• _Exercise prompt_: Among the entries below, retype exactly the lines starting with the one with "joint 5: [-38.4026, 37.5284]" and going on through the one with "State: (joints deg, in", but not the pictures.

··· Material shown ···

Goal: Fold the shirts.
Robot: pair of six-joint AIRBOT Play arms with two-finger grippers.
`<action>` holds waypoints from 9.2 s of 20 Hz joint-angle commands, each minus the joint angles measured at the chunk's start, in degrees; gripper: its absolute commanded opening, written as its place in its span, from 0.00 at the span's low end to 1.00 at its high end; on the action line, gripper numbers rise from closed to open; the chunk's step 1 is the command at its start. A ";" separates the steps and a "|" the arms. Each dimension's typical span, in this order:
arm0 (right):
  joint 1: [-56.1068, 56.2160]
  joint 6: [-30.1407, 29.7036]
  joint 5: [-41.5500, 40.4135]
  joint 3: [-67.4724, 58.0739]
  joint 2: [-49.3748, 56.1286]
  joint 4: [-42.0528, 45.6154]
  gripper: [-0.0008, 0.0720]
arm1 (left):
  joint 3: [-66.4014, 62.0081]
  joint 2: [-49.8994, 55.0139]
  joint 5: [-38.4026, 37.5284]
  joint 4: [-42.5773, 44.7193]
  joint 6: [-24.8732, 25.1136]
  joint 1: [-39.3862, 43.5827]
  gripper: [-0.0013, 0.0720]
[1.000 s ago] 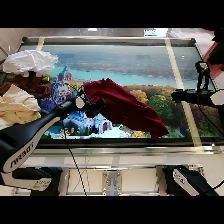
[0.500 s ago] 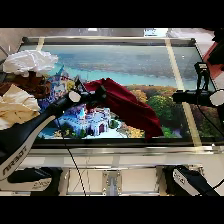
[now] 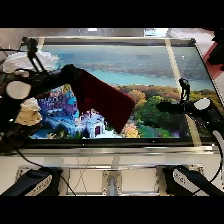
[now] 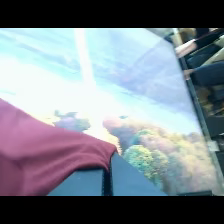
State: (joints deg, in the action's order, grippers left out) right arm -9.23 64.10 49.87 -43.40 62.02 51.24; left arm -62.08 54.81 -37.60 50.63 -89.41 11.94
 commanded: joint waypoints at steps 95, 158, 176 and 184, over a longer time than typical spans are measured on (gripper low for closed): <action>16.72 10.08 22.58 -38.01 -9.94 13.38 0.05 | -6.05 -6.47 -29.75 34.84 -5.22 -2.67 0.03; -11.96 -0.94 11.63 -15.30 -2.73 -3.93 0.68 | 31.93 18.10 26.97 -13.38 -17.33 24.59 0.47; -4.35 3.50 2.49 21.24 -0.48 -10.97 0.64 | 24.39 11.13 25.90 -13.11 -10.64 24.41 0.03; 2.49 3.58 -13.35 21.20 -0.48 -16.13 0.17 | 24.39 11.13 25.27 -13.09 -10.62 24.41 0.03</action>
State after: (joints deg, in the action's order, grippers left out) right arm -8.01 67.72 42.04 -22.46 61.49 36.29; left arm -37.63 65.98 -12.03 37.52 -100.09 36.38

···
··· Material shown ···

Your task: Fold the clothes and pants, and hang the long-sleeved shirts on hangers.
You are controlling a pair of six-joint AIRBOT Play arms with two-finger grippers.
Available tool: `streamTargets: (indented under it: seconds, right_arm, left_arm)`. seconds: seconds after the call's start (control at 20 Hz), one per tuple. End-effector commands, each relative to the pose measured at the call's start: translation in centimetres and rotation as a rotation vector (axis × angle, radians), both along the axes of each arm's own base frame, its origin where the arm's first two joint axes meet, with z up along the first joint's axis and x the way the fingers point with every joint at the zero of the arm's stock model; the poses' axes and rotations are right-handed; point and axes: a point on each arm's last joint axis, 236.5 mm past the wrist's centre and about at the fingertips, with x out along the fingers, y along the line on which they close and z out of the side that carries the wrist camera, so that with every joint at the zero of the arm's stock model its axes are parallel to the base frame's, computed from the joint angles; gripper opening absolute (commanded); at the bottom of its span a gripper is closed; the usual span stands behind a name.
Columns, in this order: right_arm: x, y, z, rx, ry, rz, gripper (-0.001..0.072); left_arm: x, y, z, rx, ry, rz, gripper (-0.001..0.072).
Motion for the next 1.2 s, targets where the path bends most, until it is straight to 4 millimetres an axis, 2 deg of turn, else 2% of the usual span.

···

• _Task result_:
  joint 5: [-38.4026, 37.5284]
  joint 4: [-42.5773, 44.7193]
  joint 6: [-24.8732, 25.1136]
  joint 1: [-39.3862, 43.5827]
  gripper: [-0.0013, 0.0720]
[1.000 s ago] 
[0.500 s ago] 
[now] 
[now] 
State: (joints deg, in the action's order, grippers left out) right arm -9.23 64.10 49.87 -43.40 62.02 51.24; left arm -62.08 54.81 -37.60 50.63 -89.41 11.94

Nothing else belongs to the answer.